E é aqui que começamos a afundar na ‘toca do coelho’. “Já vi dispositivos em hospitais que ainda têm o Windows 95, muitos outros dispositivos que são baseados no Windows 2000, sem correções de segurança, e muitos dispositivos que são baseadas em versões antigas do kernel [componente central do sistema operativo] do Linux”.
Um novo ponto de ataque
A pandemia colocou, um pouco por todo o mundo, várias unidades hospitalares sob pressão constante. E não foi incomum falar-se numa afluência e ritmo de trabalho semelhante ao de um cenário de guerra. Qualquer falha, qualquer disrupção em equipamentos ou software, podia ter um desfecho gravíssimo. E os cibercriminosos perceberam isso. De tal forma que um dos nomes grandes da segurança informática, Eugene Kaspersky, foi muito conciso na análise a este problema: “Nestes tempos difíceis, ataques informáticos a hospitais é o mesmo que ataques terroristas”.
Itzik Feiglevitch não tem dúvidas de que os piratas informáticos vão sempre procurar a forma mais fácil de entrar nas redes das empresas e “provavelmente vai ser através de um dispositivo IoT”. Acontece que num hospital, existe uma média de 20 dispositivos conectados por cama, segundo o perito da Check Point – desde bombas de injeção às máquinas de monitorização.
“O hospital é como uma grande cidade na qual tudo está ligado à internet. (…) Se tentares remover os dispositivos conectados das redes do hospital, vais andar 10 anos para trás”, explica Itzik Feiglevitch sobre o porquê de ser inevitável aumentar o risco de exposição a ataques informáticos num hospital.
“Não há dúvida que quase todos os dispositivos médicos conectados, num hospital, estão vulneráveis. Não quero dar ideias, mas, em minutos, consegues invadir quase todos os dispositivos num hospital”, considera o perito com mais de 20 anos de experiência em soluções de segurança.

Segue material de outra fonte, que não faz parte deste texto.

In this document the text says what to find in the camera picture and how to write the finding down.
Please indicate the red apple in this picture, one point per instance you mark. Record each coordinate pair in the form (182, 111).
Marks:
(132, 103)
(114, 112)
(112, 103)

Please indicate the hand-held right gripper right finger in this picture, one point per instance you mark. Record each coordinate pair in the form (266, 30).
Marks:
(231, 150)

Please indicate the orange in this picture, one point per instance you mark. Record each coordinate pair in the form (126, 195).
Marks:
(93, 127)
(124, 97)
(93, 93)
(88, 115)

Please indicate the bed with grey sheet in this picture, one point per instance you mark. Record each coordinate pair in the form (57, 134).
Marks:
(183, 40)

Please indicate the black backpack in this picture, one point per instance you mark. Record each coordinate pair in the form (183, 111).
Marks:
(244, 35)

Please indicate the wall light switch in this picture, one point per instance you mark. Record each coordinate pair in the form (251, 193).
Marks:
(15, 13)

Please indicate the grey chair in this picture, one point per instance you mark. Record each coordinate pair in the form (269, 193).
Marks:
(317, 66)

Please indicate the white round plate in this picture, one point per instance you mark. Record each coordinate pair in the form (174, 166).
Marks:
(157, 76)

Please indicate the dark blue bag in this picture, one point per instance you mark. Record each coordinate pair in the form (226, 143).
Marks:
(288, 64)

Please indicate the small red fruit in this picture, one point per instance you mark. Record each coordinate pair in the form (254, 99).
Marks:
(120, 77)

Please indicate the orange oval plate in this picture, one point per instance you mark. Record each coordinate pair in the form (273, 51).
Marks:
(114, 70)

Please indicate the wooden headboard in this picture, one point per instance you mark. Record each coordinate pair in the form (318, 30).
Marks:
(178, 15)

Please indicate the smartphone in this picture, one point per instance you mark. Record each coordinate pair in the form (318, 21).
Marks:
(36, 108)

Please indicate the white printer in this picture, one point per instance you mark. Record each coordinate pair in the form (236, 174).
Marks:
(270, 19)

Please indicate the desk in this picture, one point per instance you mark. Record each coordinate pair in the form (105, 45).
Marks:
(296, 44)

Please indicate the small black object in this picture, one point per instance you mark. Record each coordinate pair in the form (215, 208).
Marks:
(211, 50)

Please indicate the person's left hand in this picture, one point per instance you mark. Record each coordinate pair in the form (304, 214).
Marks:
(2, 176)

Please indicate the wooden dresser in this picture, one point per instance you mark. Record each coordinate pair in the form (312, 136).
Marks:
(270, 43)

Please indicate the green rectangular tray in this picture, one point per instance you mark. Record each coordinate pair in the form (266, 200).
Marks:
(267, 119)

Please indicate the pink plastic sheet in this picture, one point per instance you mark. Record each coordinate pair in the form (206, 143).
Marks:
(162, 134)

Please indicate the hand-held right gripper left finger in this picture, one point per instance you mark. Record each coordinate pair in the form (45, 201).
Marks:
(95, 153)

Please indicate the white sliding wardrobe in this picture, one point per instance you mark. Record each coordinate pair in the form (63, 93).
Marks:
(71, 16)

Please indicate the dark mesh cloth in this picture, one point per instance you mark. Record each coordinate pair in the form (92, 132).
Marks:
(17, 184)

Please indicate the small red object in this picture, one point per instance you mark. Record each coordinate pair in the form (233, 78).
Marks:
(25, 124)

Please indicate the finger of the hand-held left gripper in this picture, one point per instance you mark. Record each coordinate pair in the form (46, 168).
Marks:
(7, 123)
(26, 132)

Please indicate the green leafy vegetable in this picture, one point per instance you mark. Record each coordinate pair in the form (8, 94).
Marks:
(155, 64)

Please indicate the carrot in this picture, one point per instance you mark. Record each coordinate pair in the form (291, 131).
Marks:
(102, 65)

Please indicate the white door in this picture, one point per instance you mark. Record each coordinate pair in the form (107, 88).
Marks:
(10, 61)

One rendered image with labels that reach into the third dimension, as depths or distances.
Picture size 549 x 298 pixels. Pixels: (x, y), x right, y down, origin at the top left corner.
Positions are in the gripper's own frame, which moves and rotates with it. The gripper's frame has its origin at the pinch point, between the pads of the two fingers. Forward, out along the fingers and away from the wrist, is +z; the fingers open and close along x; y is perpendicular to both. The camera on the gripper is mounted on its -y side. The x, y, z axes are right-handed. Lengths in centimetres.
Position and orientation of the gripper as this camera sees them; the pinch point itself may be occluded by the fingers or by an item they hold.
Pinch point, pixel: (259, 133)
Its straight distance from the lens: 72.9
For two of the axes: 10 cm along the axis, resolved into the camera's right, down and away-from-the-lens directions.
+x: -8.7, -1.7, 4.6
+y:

Ainda assim, esta parece não ser uma prioridade para os cibercriminosos, que têm apostado noutras fórmulas de ataque. “Olhando especificamente para os hospitais, não conseguimos identificar ataques específicos contra dispositivos IoT, mas o que estamos a ver é um grande aumento em ataques de ransomware e também em roubo de dados pessoais, pois estes registos rendem muito dinheiro na dark web”.